Australian author and essayist, Frank Moorhouse, best known for the ‘Edith’ trilogy, has died aged 83.
Born in Nowra in 1938, Frank Moorhouse went on to work in newspapers and arts administration until pursuing a full-time writing career in the 1970s.
Moorhouse won multiple awards for his writing, which his most popular work would be his Edith Trilogy. Consisting of Grand Days, Dark Palace, and Cold Light. The trilogy follows an Australian woman in the League of Nations. In the 1920s and 1930s through to the International Atomic Energy Agency in the 1970s as she struggles to become a diplomat.
He contributed greatly to Australian literature for nearly 50 years.
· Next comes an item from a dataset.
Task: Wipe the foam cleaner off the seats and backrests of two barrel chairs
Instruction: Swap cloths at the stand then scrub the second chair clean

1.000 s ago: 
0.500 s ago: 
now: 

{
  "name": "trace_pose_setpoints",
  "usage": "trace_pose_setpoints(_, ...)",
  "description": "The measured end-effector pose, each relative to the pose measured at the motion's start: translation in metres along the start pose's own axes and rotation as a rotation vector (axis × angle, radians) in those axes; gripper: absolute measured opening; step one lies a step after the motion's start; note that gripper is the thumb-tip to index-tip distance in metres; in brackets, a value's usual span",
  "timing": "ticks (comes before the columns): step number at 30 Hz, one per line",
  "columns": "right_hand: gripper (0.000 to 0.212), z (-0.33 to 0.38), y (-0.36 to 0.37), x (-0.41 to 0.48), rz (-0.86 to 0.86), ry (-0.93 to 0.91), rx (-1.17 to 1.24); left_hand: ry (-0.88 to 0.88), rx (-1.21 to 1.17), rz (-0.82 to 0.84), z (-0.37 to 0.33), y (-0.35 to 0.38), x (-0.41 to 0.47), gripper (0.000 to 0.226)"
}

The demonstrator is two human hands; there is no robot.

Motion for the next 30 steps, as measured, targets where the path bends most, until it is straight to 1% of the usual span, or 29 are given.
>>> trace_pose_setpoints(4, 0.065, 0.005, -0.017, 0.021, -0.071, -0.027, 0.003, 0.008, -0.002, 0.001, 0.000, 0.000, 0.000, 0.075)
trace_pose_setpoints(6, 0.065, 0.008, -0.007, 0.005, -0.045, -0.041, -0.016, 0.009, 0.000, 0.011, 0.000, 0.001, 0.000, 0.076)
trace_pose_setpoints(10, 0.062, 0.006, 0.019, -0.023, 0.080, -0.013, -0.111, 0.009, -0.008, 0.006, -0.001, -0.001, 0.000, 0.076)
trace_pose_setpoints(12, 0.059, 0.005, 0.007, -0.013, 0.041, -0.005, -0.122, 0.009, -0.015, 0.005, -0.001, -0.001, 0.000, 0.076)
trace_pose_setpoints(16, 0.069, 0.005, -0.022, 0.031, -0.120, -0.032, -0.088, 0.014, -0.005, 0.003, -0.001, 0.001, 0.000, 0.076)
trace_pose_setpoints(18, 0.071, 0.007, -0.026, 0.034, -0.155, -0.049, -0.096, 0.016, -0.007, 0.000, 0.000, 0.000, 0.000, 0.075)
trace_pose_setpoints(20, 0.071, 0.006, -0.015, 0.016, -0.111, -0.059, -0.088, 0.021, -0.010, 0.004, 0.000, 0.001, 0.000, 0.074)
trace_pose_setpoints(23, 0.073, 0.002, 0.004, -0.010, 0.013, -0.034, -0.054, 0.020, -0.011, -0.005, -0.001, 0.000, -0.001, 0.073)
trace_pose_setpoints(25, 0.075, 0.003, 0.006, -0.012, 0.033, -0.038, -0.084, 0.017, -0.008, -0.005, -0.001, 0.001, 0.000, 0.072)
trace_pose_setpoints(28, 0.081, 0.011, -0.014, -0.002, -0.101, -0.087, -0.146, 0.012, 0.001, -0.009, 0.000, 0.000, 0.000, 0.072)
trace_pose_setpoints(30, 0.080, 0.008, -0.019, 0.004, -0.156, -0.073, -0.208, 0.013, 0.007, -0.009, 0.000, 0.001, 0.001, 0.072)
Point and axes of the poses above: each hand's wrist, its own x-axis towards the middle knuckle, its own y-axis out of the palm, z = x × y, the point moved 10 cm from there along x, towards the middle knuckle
Writing 18 books, and other additional screenplays and essays. Penguin Random House published his last book, The Drover’s Wife, in 2017.
In 1985 he received an Order of Australia for services to literature. Moorhouse was also awarded multiple fellowships which included writer in residence at King’s College Cambridge, a Fulbright Fellowship, and a fellowship at the Woodrow Wilson Center in Washington.
Meredith Curnow, his publisher at Penguin Random House said: ‘One of the many reasons I will forever adore Frank Moorhouse is his generosity toward new writers. As well as people working in publishing. He loved to sit and learn from younger people. To share his immense wisdom and incredible stories. We will all miss him very much.’